━━━━━ SUPPLIED INFORMATION ━━━━━
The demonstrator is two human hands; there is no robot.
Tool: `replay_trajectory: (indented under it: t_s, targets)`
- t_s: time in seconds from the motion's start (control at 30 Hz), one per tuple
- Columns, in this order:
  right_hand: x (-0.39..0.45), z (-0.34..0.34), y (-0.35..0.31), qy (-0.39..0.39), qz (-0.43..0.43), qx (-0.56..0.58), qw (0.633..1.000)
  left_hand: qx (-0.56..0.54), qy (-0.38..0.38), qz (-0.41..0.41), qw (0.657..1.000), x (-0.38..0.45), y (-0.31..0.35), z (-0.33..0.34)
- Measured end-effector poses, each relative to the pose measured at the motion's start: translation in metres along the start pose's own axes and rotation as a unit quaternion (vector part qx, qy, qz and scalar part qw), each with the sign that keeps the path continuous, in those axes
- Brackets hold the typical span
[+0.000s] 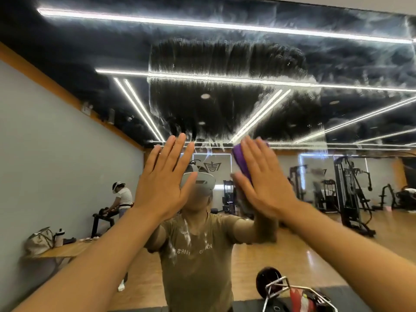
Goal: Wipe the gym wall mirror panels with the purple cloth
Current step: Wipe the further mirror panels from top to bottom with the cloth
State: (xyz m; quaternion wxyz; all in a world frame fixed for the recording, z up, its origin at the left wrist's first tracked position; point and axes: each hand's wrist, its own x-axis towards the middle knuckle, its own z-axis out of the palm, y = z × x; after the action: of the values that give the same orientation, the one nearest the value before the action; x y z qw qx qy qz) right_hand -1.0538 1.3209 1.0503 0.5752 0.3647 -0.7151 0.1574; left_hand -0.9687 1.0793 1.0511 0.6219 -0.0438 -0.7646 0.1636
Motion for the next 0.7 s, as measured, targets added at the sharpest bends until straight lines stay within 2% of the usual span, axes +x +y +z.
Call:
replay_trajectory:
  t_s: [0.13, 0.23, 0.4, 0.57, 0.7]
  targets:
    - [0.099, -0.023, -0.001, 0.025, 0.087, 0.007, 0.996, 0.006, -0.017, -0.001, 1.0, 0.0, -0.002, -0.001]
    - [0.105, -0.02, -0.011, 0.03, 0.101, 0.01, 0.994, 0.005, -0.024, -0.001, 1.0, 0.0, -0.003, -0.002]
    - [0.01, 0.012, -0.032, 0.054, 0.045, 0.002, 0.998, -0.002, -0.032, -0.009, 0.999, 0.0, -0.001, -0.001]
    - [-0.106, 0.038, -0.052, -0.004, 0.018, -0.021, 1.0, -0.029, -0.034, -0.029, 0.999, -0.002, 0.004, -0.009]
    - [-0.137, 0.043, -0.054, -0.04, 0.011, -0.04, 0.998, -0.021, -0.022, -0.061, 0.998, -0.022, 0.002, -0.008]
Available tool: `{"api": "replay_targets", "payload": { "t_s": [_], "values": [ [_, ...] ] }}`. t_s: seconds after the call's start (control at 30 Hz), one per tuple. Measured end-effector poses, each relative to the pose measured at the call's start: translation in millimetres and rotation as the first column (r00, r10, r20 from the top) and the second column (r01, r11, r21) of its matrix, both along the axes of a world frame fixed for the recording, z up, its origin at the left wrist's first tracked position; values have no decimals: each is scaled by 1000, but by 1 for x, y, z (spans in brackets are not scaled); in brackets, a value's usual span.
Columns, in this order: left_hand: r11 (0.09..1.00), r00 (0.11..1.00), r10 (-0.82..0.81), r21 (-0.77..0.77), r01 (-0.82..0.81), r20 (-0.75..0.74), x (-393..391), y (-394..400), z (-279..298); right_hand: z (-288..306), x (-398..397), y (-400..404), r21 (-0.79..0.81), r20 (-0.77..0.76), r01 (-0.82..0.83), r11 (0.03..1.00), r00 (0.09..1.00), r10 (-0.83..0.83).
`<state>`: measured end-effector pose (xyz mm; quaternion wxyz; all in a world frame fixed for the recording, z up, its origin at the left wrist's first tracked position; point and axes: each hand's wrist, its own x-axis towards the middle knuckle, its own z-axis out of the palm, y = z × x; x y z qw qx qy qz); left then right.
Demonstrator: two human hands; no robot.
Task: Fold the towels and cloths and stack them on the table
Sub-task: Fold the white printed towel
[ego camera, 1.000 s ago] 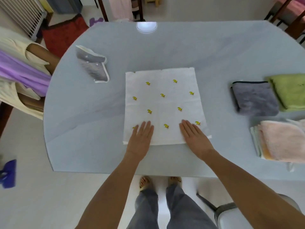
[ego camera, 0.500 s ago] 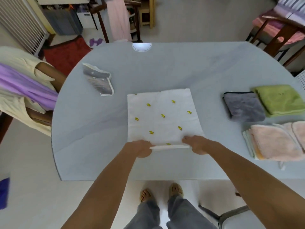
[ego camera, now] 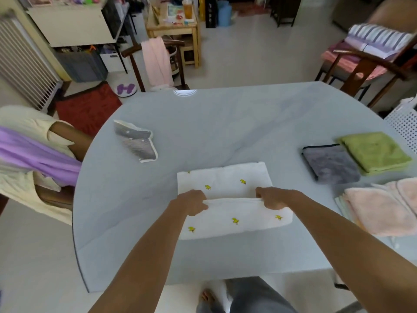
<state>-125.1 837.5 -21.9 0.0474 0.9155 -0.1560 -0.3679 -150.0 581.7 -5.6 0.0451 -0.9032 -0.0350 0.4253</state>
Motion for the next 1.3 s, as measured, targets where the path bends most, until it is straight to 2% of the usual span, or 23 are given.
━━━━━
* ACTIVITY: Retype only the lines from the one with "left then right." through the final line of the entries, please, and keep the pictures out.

* WRITTEN REPLY:
`<state>`: measured end-effector pose (xyz mm; quaternion wxyz; all in a world frame fixed for the recording, z up, its origin at the left wrist's first tracked position; point and axes: each hand's wrist, its own x-axis towards the middle knuckle, its own z-axis out of the palm, y = z × x; x y z qw qx qy qz); left then right.
Demonstrator: two human hands; no robot.
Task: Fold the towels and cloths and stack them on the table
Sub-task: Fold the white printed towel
[ego camera, 1.000 s ago] 
[ego camera, 0.500 s ago] 
[ego camera, now] 
<state>-125.1 837.5 -21.9 0.0474 0.9155 -0.1560 -0.3679 -150.0 581.7 -5.6 0.0451 -0.9032 -0.0350 0.4253</state>
Motion for the next 1.3 s, as measured, targets where the path bends most, until it is straight to 2% of the usual span, or 23 are given.

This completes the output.